Gazprom is the largest gas producer in the world and a publicly traded company with a market capitalization of over $130 billion. Naftogaz is practically bankrupt, wholly owned by the Ukrainian state, which regularly props it up financially because of the social and political, in addition to economic, functions it performs.
Naftogaz has long been the poster child of inefficient and nontransparent state monopolies bearing high credit risks, whereas Gazprom prides itself as an effective business with favorable access to capital markets. The scale and nature of the two proposed merger partners are as different as night and day. It is as if ExxonMobil offered to merge with the Bolivian state gas monopoly. How would this even work?
It is much easier to explain Russia’s offer as a corporate raid on Ukraine. Mr. Putin, his energy minister Sergei Shmatko and Gazprom’s chief executive Alexei Miller variously described their offer as a corporate merger, a share swap, or an asset swap, which only confuses matters because they are such different financial transactions in the rest of the world. What Russian and Ukrainian decisionmakers know well is the logic of corporate raids all too prevalent in both countries during the past 20 years.
Just because a company is poorly run and technically bankrupt does not mean it has no hidden value or good assets.
A successful corporate raider in Russia or Ukraine strips the valuable assets and leaves the original owners with all the liabilities. In the case of Naftogaz, its valuable assets are the international gas transportation system, which transits 80 percent of the gas Gazprom sells to Europe; its large gas storage facilities, which provide the surge capacity to meet Europe’s winter demand; oil transportation systems capable of moving more than a million barrels per day to European markets; and underperforming oil and gas producing fields and exploration potential, widely recognized by Ukrainian and international geologists.

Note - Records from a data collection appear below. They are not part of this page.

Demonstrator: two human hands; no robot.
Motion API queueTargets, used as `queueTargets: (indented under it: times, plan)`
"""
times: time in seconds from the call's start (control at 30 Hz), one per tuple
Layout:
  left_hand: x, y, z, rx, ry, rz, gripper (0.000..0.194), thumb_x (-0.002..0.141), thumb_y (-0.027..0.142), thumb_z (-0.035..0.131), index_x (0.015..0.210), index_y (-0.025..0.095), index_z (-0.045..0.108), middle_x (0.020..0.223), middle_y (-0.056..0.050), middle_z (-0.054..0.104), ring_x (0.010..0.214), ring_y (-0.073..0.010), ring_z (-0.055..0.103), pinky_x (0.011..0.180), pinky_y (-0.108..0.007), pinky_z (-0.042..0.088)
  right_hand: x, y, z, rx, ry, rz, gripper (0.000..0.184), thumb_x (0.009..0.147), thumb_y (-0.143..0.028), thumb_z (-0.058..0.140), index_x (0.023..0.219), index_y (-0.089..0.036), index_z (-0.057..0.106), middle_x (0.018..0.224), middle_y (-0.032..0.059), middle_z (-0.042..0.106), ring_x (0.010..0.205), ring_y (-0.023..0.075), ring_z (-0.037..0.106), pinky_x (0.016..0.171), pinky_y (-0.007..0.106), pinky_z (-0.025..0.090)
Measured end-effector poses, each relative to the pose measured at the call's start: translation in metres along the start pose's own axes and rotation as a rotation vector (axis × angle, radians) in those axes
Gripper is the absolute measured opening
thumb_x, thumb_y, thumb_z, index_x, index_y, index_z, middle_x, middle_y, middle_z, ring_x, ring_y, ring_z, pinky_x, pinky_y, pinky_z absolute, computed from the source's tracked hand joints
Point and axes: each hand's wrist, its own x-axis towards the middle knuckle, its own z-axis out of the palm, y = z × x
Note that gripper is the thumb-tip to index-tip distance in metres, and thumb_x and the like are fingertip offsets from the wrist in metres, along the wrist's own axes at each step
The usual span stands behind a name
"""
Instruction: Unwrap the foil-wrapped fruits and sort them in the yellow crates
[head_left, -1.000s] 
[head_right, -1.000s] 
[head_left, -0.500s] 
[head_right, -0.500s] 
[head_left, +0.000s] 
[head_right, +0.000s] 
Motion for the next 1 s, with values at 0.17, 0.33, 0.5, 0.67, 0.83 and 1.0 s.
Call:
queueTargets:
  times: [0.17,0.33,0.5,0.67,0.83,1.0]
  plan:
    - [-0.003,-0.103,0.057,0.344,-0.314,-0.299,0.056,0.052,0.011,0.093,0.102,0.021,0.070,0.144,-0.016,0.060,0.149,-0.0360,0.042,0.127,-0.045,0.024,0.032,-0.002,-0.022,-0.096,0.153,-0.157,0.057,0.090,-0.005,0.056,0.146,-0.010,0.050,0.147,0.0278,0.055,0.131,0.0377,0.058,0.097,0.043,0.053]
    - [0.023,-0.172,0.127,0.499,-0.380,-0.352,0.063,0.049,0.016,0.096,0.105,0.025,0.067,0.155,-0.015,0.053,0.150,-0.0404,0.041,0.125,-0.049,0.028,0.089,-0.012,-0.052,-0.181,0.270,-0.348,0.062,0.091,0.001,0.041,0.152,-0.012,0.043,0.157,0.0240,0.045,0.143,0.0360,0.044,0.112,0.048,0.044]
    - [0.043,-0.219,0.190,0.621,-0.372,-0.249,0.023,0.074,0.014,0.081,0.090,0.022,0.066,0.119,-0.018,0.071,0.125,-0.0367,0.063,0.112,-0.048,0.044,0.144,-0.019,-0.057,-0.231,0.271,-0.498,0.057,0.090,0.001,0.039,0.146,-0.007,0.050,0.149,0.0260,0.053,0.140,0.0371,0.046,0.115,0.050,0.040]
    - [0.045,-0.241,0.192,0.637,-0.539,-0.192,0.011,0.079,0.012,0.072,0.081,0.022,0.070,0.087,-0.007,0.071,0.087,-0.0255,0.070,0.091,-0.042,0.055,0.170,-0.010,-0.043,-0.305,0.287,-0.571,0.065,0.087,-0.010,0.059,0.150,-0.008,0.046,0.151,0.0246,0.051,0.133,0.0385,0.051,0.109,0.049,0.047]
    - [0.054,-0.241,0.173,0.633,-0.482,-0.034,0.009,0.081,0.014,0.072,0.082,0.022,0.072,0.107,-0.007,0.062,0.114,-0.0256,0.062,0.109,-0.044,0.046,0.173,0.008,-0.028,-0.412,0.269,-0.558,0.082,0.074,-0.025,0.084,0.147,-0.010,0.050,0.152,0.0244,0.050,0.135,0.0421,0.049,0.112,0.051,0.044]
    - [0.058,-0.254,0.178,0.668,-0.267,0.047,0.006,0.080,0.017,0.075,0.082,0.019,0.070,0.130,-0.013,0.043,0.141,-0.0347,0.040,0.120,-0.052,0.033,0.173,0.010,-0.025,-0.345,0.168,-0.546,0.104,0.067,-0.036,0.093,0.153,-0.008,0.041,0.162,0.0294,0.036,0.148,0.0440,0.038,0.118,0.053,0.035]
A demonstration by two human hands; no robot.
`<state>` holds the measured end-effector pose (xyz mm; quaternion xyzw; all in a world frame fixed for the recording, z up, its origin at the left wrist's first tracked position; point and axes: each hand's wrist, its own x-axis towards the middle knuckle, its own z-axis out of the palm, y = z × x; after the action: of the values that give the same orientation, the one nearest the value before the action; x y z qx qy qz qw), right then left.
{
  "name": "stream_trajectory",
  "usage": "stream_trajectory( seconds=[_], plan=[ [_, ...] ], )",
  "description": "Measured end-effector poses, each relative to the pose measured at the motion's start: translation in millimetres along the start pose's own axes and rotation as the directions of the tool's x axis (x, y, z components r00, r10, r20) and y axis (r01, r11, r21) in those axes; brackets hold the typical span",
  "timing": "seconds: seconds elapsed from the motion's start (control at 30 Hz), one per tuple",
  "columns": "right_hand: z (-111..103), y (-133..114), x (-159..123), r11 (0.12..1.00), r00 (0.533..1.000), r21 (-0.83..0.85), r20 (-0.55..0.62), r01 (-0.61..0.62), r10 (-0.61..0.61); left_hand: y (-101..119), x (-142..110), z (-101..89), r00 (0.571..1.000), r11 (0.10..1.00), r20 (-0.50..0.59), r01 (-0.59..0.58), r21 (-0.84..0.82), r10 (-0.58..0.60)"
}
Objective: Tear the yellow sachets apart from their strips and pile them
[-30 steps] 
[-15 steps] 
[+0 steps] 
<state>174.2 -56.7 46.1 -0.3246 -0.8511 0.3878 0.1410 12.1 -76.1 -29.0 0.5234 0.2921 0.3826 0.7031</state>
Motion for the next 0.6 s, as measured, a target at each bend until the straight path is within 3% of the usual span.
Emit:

If these assets are spun off by Naftogaz, they would each be worth tens of billions dollars.
Russia has the whip hand in any negotiation with Ukraine. In almost 20 years of independence, Ukrainian leaders have regularly made short-term accommodations with Russia on gas, in order to avoid difficult reforms of their energy-intensive economy, each of which has left them further in debt to Russia.
Riot police block opposition supporters in front of parliament in Kyiv on May 11. A couple of thousand people protested against what they call President Viktor Yanukovych’s “traitorous regime.” The latest series of demonstratoins have flared up over the April 27 ratification that extends the Russian Black Sea Fleet‘s lease on a naval base in Ukraine’s Crimea by at least 25 years. (AP)
This was true of President Viktor Yushchenko in January 2006, Prime Minister Yulia Tymoshenko in January 2009, and again on April 21 when newly elected President Viktor Yanukovych met with President Dmitry Medvedev in Kharkiv, Ukraine. These deals were always based on false premises and were deliberately misleading to the outside world, so concerned about its own energy security, given the prominent role Ukraine plays in oil and gas transit.
It is always useful in a corporate raid to have an insider’s help. The raider also takes advantage of moments when other stakeholders are preoccupied elsewhere. This fits the current situation perfectly. This last deal of gas for a 25-year extension of Russia’s Black Sea Fleet Crimean base lease is based on the misnomer that Ukraine is getting a “discount” on Russian gas, which unfortunately has been unquestioningly reported by the media.
Ukraine is getting no such thing. It is getting a similar price to European buyers after Gazprom was forced at the beginning of this year to adjust prices because of lower demand and market pricing due to ample global gas supply. Nevertheless, Russian and Ukrainian leaders claim that this new bargain will give the Ukrainian economy a $40-billion boost between now and 2019—virtual benefit from virtual discount.
Just as the promise of previous gas agreements between Russia and Ukraine turned illusory, so will this one as long as it is based on a fundamental falsehood. What remains unresolved are past and future financial obligations Ukraine has for failing to buy the gas it is contractually committed to pay for and the 11 billion cubic meters of gas in storage that Ukraine took for its own use in the winter of 2009, which belonged to a Gazprom joint venture and gas middleman, RosUkrEnergo.
What is almost certain is that it will be discovered in a year or two that Ukraine once again owes Russia billions of dollars in past gas debt. This perfectly fits the debt-for-equity dirty privatization model of Russia in the 1990s and of Ukraine even today. Ukrainian debt can then be converted into Russian assets.
Edward C. Chow is a senior fellow in the Energy and National Security Program of the Center for Strategic and International Studies in Washington, D.C.